2008’te Bursa Işıklar Askeri Lisesi’ne geçiş yaptığını ancak “şok mangaları” nedeniyle sağlık muayenelerinden elendiğine dikkat çeken Can, TSK’daki işkencelerle ilgili medyaya şunları anlatmış;
“Bizler yaz kamplarında ve okul dönemlerinde birçok işkence gördük başımızdaki subaylar tarafından. Bunlar askeri kamplarda yaz sıcaklarında erimiş asfalt üzerinde süründürmeler, şınav çekmeler. Geceleri de uyumuyorduk, çam ağaçlarının iğnelerini toplatıyorlardı sabaha kadar. Normal öğrencilere 1,5 saat yemek molası verirken bizlere sadece 5 dakika ayırıyorlardı. Bizim dönemimizde askeri hava lisesine 170 kişi başlamıştık. Öğrencilerin tamamı ayrılana kadar işkence devam etti. Benim tahminim 2007’den itibaren yaklaşık 7-8 bin askeri öğrenci okuldan ayrılmak zorunda kaldı.”
Can, askeri lise öğrencilerine yapılanlara itiraz eden tek subay olan Hava Kuvvetleri Personel Daire Başkanı Tuğgeneral Mehmet Eldem’in de “Ergenekon” davası sürecinde tutuklandığına dikkat çekmiş!..

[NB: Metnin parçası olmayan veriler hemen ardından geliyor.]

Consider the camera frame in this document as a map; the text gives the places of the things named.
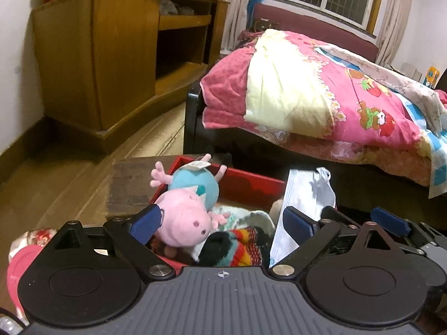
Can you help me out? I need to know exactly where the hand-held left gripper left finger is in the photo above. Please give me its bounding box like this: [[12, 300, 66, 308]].
[[52, 204, 177, 282]]

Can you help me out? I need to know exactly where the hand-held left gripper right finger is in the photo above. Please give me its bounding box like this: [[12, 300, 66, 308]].
[[268, 206, 390, 280]]

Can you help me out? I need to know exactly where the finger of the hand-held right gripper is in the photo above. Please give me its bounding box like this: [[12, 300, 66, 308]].
[[371, 206, 441, 256], [320, 206, 361, 229]]

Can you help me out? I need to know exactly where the white plush toy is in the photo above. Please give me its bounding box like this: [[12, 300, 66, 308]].
[[269, 199, 286, 222]]

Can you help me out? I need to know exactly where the pack of blue face masks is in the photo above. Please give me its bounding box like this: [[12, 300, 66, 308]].
[[269, 167, 338, 270]]

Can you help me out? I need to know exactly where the pink pig plush toy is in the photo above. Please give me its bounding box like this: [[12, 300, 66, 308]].
[[150, 153, 230, 258]]

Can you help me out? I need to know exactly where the mint green towel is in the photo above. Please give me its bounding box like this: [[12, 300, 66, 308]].
[[195, 204, 277, 263]]

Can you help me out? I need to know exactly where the colourful striped sock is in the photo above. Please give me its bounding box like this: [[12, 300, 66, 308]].
[[223, 226, 274, 268]]

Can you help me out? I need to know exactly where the red cardboard box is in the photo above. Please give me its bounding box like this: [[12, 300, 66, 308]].
[[149, 155, 287, 277]]

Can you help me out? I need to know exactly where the black knit cloth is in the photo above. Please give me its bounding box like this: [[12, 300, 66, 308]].
[[198, 232, 234, 268]]

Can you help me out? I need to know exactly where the blue checked blanket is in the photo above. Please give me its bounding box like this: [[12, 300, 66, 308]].
[[394, 92, 447, 200]]

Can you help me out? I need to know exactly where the pink cartoon quilt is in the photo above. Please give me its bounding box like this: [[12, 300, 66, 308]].
[[199, 29, 447, 186]]

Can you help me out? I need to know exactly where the dark wooden bed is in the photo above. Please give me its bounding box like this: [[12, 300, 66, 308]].
[[183, 3, 447, 217]]

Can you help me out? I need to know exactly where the pink lidded plastic jar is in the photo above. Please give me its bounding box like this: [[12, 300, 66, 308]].
[[6, 228, 58, 322]]

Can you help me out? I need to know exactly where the small orange box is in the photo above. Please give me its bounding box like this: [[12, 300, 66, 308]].
[[424, 66, 439, 88]]

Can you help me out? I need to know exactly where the wooden cabinet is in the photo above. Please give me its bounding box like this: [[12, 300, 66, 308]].
[[31, 0, 231, 156]]

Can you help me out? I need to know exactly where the beige curtain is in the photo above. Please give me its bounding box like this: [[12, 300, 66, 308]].
[[375, 0, 417, 69], [216, 0, 260, 55]]

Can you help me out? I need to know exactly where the grey bundle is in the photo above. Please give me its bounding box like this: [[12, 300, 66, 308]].
[[160, 0, 195, 17]]

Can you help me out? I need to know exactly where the blue cloth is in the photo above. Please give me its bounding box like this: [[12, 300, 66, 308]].
[[246, 0, 263, 31]]

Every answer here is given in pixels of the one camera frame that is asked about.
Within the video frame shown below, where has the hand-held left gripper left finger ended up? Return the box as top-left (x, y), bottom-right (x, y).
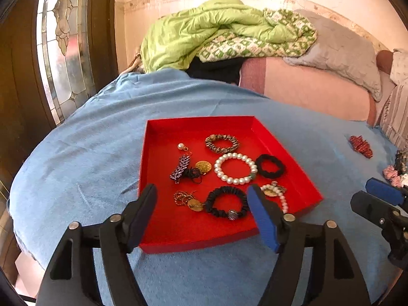
top-left (36, 183), bottom-right (158, 306)

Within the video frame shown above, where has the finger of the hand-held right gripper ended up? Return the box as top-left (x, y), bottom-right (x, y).
top-left (365, 178), bottom-right (408, 205)
top-left (350, 190), bottom-right (400, 227)

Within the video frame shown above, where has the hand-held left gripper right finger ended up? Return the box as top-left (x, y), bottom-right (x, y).
top-left (247, 184), bottom-right (372, 306)

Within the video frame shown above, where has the pearl bracelet with gold charm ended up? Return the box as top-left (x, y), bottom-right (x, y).
top-left (261, 181), bottom-right (289, 214)

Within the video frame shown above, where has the red tray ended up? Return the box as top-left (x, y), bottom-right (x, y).
top-left (138, 116), bottom-right (324, 255)

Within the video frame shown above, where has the plain black scrunchie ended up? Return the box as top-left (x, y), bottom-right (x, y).
top-left (256, 154), bottom-right (286, 179)

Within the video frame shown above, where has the gold chain coin pendant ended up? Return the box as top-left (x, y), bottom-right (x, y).
top-left (174, 190), bottom-right (205, 212)

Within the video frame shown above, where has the black scrunchie with bead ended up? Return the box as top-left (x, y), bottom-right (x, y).
top-left (204, 186), bottom-right (250, 221)

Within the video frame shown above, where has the dark metallic hair claw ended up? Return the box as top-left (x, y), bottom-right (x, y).
top-left (170, 154), bottom-right (192, 184)

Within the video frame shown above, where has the large pearl bracelet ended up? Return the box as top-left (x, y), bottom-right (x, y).
top-left (214, 153), bottom-right (258, 185)

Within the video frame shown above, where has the black cord gold pendant necklace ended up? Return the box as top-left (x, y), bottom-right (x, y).
top-left (182, 160), bottom-right (212, 184)

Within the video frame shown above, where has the brown beaded bracelet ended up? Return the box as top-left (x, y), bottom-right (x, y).
top-left (205, 134), bottom-right (240, 154)

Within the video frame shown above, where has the striped floral cushion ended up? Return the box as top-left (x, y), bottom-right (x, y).
top-left (376, 83), bottom-right (408, 150)

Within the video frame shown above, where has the white patterned cloth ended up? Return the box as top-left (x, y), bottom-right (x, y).
top-left (389, 48), bottom-right (408, 85)

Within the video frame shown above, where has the mauve cushion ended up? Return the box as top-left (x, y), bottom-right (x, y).
top-left (376, 50), bottom-right (396, 75)

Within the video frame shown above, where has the pink bolster cushion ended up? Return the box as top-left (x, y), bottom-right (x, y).
top-left (239, 57), bottom-right (377, 126)

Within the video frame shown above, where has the grey pillow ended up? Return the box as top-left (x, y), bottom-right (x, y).
top-left (284, 9), bottom-right (383, 102)

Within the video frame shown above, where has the beige cloth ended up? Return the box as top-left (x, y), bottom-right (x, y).
top-left (123, 49), bottom-right (144, 74)

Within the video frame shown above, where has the black cloth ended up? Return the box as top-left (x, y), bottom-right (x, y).
top-left (186, 57), bottom-right (244, 85)

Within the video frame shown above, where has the wooden door with stained glass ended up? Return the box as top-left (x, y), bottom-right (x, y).
top-left (0, 0), bottom-right (119, 198)

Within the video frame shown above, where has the green patterned quilt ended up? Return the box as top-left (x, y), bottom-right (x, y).
top-left (140, 0), bottom-right (317, 74)

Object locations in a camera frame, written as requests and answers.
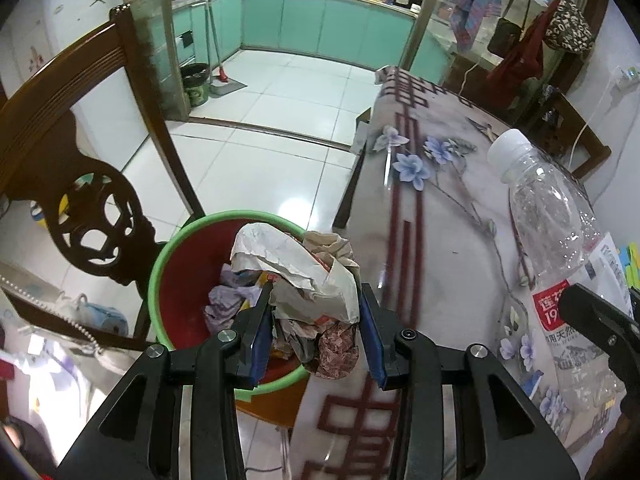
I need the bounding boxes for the red hanging garment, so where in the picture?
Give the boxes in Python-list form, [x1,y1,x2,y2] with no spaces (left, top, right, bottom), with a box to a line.
[487,0,572,111]

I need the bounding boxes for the white printed paper sheet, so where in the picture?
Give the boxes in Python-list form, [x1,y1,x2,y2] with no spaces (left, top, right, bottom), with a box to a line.
[587,232,634,317]

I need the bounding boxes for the brown printed hanging bag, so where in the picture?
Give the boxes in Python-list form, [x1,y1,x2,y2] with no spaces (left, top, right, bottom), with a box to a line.
[545,0,598,54]

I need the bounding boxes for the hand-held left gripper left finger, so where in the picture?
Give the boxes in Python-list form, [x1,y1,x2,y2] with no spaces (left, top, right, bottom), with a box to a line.
[55,282,276,480]

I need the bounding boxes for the white power cable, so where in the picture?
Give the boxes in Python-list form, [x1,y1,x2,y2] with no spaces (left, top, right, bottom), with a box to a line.
[570,77,619,167]

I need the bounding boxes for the black kitchen waste bin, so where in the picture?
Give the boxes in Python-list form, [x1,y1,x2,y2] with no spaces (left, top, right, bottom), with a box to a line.
[180,62,211,107]

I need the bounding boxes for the clear plastic bottle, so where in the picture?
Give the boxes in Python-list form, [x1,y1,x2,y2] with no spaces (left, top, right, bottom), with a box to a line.
[487,129,631,436]

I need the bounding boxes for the white wall socket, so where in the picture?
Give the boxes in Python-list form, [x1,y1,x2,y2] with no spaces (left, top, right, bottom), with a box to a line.
[612,65,640,92]

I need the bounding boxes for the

Zulüm, tasfiye örgütlenme...

Peki, askeri liselerdeki işkenceyi aşarak subay olanlar cemaatin kumpasından kurtulabildiler mi ki?.. Bu sorunun yanıtı zaten “Ergenekon” ve “Balyoz” kumpaslarında yüzlerce subayın tasfiye edilmesiyle de ortaya çıkmıştı...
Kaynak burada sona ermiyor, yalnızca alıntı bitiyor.